Work to complete :: Repeat exactly each line of the data provided below.
+++
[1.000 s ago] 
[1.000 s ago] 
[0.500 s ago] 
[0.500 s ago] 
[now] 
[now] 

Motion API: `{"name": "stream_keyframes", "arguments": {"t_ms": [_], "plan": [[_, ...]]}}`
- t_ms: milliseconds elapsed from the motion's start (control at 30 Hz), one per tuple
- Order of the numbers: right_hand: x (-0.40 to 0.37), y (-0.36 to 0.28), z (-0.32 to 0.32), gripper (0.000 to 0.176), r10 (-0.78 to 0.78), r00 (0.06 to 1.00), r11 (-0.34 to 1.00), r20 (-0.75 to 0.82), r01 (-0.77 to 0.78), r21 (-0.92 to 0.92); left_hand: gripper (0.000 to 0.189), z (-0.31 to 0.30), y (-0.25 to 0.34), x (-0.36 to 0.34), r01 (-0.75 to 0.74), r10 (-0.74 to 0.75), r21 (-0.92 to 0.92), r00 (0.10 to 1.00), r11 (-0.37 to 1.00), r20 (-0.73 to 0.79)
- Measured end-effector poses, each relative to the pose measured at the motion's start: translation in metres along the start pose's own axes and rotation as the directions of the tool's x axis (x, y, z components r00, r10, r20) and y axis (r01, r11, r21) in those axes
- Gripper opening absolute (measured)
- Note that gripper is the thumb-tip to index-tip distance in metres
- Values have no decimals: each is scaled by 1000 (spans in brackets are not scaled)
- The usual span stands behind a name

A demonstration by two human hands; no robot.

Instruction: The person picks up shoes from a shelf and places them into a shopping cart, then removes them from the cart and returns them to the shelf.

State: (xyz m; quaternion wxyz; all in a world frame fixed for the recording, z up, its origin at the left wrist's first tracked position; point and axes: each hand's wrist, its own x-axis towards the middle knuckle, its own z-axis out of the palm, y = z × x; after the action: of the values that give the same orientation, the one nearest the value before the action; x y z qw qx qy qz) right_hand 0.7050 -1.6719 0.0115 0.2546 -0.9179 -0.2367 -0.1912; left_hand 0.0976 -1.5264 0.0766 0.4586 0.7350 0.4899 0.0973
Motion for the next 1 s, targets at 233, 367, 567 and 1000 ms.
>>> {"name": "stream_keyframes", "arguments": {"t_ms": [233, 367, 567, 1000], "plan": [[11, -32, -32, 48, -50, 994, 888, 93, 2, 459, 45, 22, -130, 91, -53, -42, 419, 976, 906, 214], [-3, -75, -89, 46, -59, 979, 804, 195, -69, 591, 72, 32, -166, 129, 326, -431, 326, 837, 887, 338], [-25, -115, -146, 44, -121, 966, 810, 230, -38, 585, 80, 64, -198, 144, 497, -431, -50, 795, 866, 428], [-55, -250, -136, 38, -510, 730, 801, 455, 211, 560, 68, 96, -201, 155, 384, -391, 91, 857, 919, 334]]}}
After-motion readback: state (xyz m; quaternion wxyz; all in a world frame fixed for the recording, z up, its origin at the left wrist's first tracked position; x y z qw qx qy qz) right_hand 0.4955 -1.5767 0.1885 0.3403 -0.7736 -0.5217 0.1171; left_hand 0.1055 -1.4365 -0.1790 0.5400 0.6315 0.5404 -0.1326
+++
Exercise answer ::
[1.000 s ago] 
[1.000 s ago] 
[0.500 s ago] 
[0.500 s ago] 
[now] 
[now] 

Motion API: `{"name": "stream_keyframes", "arguments": {"t_ms": [_], "plan": [[_, ...]]}}`
- t_ms: milliseconds elapsed from the motion's start (control at 30 Hz), one per tuple
- Order of the numbers: right_hand: x (-0.40 to 0.37), y (-0.36 to 0.28), z (-0.32 to 0.32), gripper (0.000 to 0.176), r10 (-0.78 to 0.78), r00 (0.06 to 1.00), r11 (-0.34 to 1.00), r20 (-0.75 to 0.82), r01 (-0.77 to 0.78), r21 (-0.92 to 0.92); left_hand: gripper (0.000 to 0.189), z (-0.31 to 0.30), y (-0.25 to 0.34), x (-0.36 to 0.34), r01 (-0.75 to 0.74), r10 (-0.74 to 0.75), r21 (-0.92 to 0.92), r00 (0.10 to 1.00), r11 (-0.37 to 1.00), r20 (-0.73 to 0.79)
- Measured end-effector poses, each relative to the pose measured at the motion's start: translation in metres along the start pose's own axes and rotation as the directions of the tool's x axis (x, y, z components r00, r10, r20) and y axis (r01, r11, r21) in those axes
- Gripper opening absolute (measured)
- Note that gripper is the thumb-tip to index-tip distance in metres
- Values have no decimals: each is scaled by 1000 (spans in brackets are not scaled)
- The usual span stands behind a name

A demonstration by two human hands; no robot.

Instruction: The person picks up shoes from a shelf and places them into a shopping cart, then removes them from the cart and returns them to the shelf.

State: (xyz m; quaternion wxyz; all in a world frame fixed for the recording, z up, its origin at the left wrist's first tracked position; point and axes: each hand's wrist, its own x-axis towards the middle knuckle, its own z-axis out of the palm, y = z × x; after the action: of the values that give the same orientation, the one nearest the value before the action; x y z qw qx qy qz) right_hand 0.7050 -1.6719 0.0115 0.2546 -0.9179 -0.2367 -0.1912; left_hand 0.0976 -1.5264 0.0766 0.4586 0.7350 0.4899 0.0973
Motion for the next 1 s, targets at 233, 367, 567 and 1000 ms.
>>> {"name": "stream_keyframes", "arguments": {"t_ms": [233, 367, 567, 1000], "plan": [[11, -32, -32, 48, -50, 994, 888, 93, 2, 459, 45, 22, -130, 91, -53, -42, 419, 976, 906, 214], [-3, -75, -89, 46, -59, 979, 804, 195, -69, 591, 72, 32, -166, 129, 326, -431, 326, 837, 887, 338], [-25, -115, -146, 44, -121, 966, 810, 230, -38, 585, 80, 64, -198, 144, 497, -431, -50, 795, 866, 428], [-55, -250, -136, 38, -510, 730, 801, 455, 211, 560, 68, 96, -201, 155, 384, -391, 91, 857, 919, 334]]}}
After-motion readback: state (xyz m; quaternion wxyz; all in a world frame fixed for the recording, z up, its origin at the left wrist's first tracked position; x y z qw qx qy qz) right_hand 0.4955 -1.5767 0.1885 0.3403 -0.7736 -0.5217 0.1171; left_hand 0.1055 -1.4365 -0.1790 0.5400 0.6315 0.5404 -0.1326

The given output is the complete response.